PROBLEM TO SOLVE:
Leaving out pictures, output exactly the lines below from the one that has "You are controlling" through the one that has "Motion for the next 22", and nothing else.

═══ RECORDS SHOWN

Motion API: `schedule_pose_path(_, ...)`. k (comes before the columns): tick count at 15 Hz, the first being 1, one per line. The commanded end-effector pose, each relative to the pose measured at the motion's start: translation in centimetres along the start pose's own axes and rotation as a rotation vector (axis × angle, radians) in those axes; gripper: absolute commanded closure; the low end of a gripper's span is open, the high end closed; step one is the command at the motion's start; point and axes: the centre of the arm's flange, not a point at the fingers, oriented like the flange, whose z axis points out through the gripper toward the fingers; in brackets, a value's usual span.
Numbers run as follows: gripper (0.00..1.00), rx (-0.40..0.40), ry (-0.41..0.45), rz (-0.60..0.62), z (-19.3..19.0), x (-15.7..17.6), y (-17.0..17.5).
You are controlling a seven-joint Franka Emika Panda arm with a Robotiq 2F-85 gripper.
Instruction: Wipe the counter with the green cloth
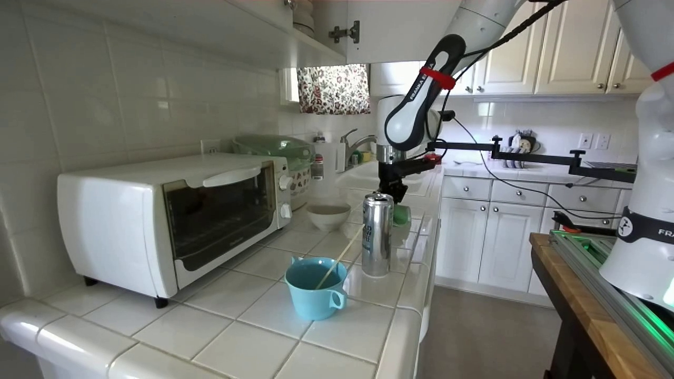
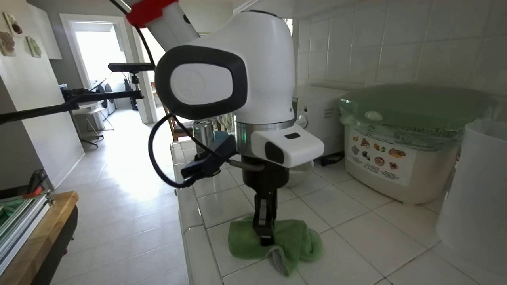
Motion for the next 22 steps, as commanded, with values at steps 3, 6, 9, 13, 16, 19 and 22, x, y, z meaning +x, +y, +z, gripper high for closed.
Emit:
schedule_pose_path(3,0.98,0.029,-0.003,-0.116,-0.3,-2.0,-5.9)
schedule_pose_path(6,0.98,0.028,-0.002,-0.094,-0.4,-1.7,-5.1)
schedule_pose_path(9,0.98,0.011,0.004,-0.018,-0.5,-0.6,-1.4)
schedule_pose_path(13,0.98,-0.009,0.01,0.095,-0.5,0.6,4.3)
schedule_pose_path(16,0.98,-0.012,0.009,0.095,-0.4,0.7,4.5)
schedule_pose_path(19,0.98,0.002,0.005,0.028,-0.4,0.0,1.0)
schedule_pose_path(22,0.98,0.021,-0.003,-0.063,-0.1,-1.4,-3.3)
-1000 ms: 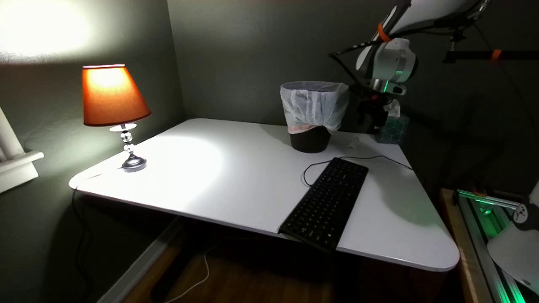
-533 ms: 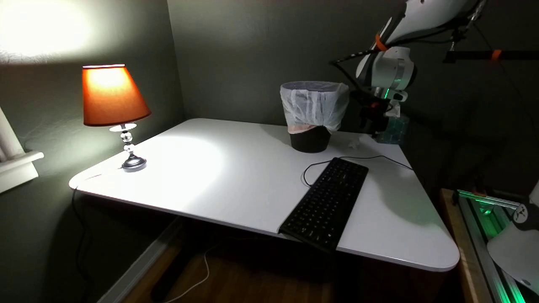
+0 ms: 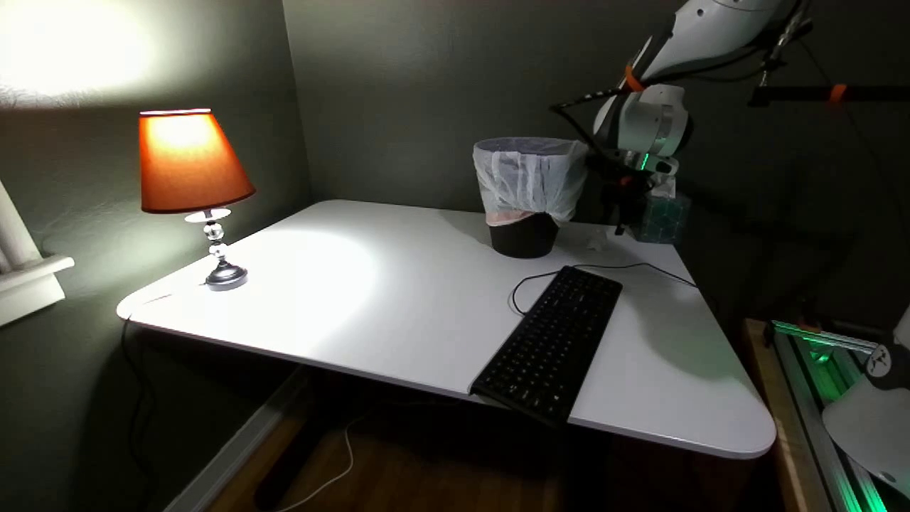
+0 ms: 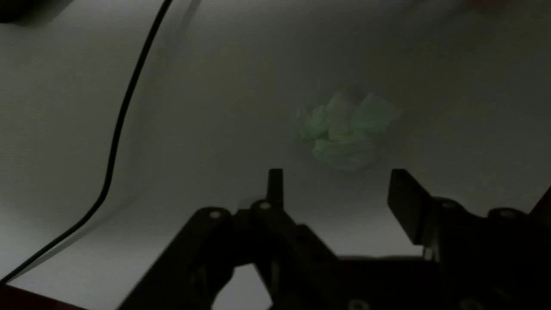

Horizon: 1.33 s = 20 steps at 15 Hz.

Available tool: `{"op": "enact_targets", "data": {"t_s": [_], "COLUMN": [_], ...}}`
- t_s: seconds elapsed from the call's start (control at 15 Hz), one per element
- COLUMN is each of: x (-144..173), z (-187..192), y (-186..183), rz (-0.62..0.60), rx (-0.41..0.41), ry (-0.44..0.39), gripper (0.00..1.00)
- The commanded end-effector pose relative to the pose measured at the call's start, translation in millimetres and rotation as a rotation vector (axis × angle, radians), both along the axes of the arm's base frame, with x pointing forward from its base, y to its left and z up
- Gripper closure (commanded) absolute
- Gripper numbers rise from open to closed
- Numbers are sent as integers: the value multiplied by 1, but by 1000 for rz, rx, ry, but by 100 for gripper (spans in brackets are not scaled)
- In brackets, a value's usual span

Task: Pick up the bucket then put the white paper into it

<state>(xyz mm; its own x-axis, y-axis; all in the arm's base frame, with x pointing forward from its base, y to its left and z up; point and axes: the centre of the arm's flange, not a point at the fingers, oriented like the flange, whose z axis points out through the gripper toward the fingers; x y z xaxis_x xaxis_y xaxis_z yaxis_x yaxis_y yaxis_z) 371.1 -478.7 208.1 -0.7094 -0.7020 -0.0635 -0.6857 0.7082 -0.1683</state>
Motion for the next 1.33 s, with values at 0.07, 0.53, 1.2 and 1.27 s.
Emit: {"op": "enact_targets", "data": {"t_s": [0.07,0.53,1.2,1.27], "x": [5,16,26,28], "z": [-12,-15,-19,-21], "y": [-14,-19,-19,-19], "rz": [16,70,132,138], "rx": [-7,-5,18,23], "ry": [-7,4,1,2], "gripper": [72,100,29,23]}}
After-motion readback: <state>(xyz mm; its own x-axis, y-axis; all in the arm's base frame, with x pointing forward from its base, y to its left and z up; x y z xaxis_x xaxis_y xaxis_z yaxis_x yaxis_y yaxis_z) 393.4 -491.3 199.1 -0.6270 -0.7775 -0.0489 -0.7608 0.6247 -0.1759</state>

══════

EXERCISE RESULT:
You are controlling a seven-joint Franka Emika Panda arm with a Robotiq 2F-85 gripper.
Instruction: Wipe the counter with the green cloth
Motion for the next 22 steps, as commanded, with values at steps 3, 6, 9, 13, 16, 19 and 22, x, y, z meaning +x, +y, +z, gripper high for closed.

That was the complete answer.